- [Aim of the task]
Scan the listing for "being" and copy out each line that has it.

- [Record excerpts]
____________________

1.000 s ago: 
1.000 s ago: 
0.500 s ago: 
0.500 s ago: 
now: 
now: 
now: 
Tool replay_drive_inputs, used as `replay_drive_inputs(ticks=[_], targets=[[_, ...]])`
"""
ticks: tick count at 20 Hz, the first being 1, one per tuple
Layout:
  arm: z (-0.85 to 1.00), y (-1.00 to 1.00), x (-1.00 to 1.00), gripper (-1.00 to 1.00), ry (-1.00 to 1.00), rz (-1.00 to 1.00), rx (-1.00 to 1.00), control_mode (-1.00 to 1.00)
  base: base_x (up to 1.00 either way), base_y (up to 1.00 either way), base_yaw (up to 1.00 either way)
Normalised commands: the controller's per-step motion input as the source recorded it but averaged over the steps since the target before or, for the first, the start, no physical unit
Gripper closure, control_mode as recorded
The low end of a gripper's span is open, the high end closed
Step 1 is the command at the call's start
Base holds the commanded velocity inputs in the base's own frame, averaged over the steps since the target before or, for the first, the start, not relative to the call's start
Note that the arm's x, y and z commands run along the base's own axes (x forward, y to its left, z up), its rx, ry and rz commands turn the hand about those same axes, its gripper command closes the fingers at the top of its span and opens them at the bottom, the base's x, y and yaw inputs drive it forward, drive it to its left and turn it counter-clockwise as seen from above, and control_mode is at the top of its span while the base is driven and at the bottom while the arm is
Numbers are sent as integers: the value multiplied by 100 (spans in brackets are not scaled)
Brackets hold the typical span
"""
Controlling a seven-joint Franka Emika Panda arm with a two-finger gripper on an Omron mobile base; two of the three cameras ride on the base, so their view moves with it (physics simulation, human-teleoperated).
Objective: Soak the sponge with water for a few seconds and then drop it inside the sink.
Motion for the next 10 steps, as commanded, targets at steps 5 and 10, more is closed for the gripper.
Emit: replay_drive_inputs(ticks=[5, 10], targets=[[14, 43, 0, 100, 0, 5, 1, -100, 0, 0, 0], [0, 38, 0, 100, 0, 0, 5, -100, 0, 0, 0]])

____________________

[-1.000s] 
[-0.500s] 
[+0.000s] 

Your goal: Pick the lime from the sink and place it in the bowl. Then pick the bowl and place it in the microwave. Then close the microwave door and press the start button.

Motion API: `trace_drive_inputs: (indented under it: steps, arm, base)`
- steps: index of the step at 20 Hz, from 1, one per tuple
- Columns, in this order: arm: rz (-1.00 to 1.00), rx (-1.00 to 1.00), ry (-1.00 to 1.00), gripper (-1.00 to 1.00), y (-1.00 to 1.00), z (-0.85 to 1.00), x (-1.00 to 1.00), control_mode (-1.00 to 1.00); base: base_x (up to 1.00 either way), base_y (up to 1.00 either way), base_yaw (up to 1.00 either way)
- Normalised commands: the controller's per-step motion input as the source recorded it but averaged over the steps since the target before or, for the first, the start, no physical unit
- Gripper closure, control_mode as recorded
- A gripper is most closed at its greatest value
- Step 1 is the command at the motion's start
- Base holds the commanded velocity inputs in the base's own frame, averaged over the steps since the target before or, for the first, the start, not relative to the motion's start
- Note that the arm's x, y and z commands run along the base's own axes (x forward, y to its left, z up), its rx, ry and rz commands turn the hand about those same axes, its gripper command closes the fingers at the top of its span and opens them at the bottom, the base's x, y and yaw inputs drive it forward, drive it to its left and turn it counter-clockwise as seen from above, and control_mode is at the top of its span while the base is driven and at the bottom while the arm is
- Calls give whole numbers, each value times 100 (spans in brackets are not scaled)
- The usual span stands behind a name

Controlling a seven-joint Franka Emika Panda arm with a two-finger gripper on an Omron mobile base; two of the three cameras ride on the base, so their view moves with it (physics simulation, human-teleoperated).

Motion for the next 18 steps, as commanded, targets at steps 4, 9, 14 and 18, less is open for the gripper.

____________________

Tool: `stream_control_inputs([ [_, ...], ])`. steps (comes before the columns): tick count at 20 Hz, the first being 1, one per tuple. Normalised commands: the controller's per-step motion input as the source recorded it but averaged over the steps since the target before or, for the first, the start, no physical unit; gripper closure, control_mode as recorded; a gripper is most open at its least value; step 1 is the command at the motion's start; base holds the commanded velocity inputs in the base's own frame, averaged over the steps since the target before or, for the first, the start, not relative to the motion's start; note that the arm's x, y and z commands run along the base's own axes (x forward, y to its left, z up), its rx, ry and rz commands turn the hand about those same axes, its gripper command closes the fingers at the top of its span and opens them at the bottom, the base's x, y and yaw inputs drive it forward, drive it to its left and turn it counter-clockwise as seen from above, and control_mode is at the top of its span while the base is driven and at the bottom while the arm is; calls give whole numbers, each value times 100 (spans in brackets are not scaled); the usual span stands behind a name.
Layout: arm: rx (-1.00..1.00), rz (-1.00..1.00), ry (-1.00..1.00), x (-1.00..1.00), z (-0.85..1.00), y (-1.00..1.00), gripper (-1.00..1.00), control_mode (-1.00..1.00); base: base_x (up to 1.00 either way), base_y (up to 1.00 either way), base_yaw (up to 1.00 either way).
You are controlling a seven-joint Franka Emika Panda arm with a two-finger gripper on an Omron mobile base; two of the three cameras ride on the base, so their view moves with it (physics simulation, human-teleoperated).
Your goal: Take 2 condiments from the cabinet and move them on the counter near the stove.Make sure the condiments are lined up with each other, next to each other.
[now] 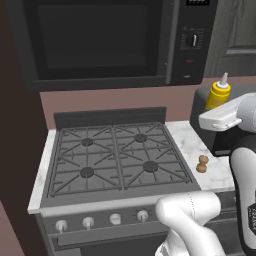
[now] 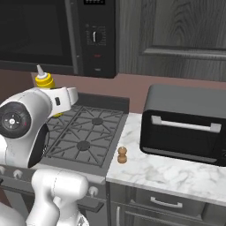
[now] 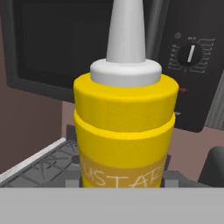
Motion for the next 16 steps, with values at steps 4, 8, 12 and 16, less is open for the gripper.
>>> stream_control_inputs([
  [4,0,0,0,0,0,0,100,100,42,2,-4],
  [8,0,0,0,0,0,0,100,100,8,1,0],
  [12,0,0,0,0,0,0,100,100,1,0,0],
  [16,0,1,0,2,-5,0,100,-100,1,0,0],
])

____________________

- [Solution to this exercise]
ticks: tick count at 20 Hz, the first being 1, one per tuple
Tool: `stream_control_inputs([ [_, ...], ])`. steps (comes before the columns): tick count at 20 Hz, the first being 1, one per tuple. Normalised commands: the controller's per-step motion input as the source recorded it but averaged over the steps since the target before or, for the first, the start, no physical unit; gripper closure, control_mode as recorded; a gripper is most open at its least value; step 1 is the command at the motion's start; base holds the commanded velocity inputs in the base's own frame, averaged over the steps since the target before or, for the first, the start, not relative to the motion's start; note that the arm's x, y and z commands run along the base's own axes (x forward, y to its left, z up), its rx, ry and rz commands turn the hand about those same axes, its gripper command closes the fingers at the top of its span and opens them at the bottom, the base's x, y and yaw inputs drive it forward, drive it to its left and turn it counter-clockwise as seen from above, and control_mode is at the top of its span while the base is driven and at the bottom while the arm is; calls give whole numbers, each value times 100 (spans in brackets are not scaled); the usual span stands behind a name.

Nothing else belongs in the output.